En effet, durant ces cinq longues années, le chemin emblématique du sentier des douaniers a été inaccessible. Les promeneurs ont été redirigés par une déviation le long de la rue du Roselier, une alternative qui n’a guère séduit les habitants. Beaucoup ont trouvé cette solution bitumée peu attrayante.
Malgré les clôtures et la surveillance de la police locale, de nombreux marcheurs ont continué leur périple sur l'ancien tracé côtier. Certains riverains ont jugé la fermeture excessive et déraisonnable. C’est dans ce contexte qu'un retraité, originaire de Plérin, a décidé de prendre les choses en main.

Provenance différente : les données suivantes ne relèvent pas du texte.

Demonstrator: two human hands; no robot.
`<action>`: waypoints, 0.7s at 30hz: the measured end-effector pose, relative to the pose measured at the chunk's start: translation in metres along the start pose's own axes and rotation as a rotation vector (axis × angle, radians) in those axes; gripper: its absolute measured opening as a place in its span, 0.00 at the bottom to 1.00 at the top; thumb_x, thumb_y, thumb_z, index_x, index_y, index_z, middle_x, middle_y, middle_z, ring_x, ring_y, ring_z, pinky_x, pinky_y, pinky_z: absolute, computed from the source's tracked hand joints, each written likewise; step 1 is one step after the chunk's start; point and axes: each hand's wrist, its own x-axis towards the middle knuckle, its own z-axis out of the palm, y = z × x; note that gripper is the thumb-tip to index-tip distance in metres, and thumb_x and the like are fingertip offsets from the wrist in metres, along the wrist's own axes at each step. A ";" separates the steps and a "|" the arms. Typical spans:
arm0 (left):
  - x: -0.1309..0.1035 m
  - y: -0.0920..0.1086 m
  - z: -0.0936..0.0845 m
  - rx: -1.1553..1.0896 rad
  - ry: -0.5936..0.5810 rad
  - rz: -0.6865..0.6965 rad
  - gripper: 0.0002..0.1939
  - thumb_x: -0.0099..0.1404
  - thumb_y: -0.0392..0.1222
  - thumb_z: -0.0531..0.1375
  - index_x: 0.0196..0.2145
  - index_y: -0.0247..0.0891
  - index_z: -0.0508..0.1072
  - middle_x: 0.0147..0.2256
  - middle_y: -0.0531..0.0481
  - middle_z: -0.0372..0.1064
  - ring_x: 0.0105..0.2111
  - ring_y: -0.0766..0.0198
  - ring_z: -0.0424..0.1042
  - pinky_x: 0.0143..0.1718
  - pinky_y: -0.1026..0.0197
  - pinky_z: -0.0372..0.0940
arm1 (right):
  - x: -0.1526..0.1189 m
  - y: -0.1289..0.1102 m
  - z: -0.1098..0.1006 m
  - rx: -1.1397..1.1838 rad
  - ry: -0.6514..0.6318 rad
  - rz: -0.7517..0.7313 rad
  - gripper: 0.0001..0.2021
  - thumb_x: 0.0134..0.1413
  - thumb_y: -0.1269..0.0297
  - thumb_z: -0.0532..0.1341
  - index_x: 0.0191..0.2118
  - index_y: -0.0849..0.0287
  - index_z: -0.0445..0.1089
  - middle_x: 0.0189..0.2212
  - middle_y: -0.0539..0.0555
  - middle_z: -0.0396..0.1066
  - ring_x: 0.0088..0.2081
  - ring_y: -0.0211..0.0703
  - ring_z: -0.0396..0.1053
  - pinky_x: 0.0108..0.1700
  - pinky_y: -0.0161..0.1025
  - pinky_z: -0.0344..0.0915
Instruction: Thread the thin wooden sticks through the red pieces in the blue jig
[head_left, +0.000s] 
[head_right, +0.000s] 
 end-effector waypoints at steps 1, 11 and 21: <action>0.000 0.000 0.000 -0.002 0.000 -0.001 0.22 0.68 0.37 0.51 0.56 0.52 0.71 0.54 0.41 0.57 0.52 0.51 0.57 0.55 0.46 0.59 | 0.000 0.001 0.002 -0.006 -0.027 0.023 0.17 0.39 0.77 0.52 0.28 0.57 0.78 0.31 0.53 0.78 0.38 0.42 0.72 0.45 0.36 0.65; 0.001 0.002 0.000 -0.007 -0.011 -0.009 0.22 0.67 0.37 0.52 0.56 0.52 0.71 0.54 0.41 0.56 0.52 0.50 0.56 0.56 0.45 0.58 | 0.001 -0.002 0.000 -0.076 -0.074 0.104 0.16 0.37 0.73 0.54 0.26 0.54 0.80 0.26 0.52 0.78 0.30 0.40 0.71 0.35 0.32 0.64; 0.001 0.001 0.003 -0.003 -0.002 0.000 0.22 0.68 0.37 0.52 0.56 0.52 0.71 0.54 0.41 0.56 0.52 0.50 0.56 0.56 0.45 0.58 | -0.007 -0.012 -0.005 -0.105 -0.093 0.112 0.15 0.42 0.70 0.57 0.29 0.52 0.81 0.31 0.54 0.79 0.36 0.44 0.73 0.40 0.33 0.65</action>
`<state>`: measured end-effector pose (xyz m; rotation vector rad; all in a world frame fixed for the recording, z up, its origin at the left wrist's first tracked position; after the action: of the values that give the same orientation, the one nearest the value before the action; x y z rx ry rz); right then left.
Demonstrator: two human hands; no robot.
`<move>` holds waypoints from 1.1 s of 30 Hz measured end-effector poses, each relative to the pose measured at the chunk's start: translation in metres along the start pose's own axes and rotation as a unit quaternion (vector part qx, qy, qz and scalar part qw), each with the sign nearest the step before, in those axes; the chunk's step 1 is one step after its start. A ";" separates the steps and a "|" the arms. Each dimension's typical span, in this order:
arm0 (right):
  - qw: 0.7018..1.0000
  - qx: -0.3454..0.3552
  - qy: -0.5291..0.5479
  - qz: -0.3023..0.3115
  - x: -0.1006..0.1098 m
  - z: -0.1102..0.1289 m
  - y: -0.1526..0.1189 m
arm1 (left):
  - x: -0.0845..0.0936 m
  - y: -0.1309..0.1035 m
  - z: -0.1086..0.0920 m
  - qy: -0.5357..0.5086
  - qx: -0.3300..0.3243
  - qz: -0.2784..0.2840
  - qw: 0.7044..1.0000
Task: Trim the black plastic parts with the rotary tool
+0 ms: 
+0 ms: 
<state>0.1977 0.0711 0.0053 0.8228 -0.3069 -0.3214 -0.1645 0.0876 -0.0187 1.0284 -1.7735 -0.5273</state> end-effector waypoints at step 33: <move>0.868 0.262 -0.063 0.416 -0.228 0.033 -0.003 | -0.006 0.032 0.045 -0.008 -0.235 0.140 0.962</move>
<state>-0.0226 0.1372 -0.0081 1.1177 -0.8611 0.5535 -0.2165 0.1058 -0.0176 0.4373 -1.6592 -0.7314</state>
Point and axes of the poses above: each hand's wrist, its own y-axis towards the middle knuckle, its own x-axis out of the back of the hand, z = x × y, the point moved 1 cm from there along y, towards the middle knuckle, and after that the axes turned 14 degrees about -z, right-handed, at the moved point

Lassé d'attendre, un retraité trace un passage alternatif
En mars 2024, cet ancien habitant frustré s'est armé d'une serpe et a minutieusement commencé à débroussailler les chemins oubliés. Son objectif : retrouver un accès au littoral pour les promeneurs. Pendant plus d'un mois, il a œuvré, construisant des escaliers et installant des rampes pour faciliter le passage autour de la zone interdite. Cette initiative a été saluée par plusieurs habitants, ravis de redécouvrir la beauté du littoral.
Néanmoins, la situation a pris un tournant moins favorable.
Convocation au commissariat
La mairie de Plérin a déposé une plainte pour dégradation du milieu naturel. Ce retraité a alors reçu une convocation au commissariat pour expliquer ses actes. Le Conservatoire du littoral a également décidé d'engager des poursuites au tribunal administratif de Rennes, et plusieurs procédures sont en cours.
Dans le même temps, un nouveau tracé officiel du GR 34, qui contourne la zone affectée par l'érosion, est sur le point de s'ouvrir. Ce projet, coûtant plus de 172 000 euros, comprend un dénivelé plus important, au point que certains habitants ont commencé à le surnommer la "piste noire". Cette appellation illustre le mécontentement persistant envers les nouvelles conditions.
Dans un contexte où il est nécessaire de préserver nos côtes tout en permettant l'accès à la nature, cette situation soulève des questions sur l'engagement citoyen et la gestion des espaces naturels. Pour rappel, cette histoire met en lumière un face-à-face entre les aspirations des citoyens et les impératifs administratifs.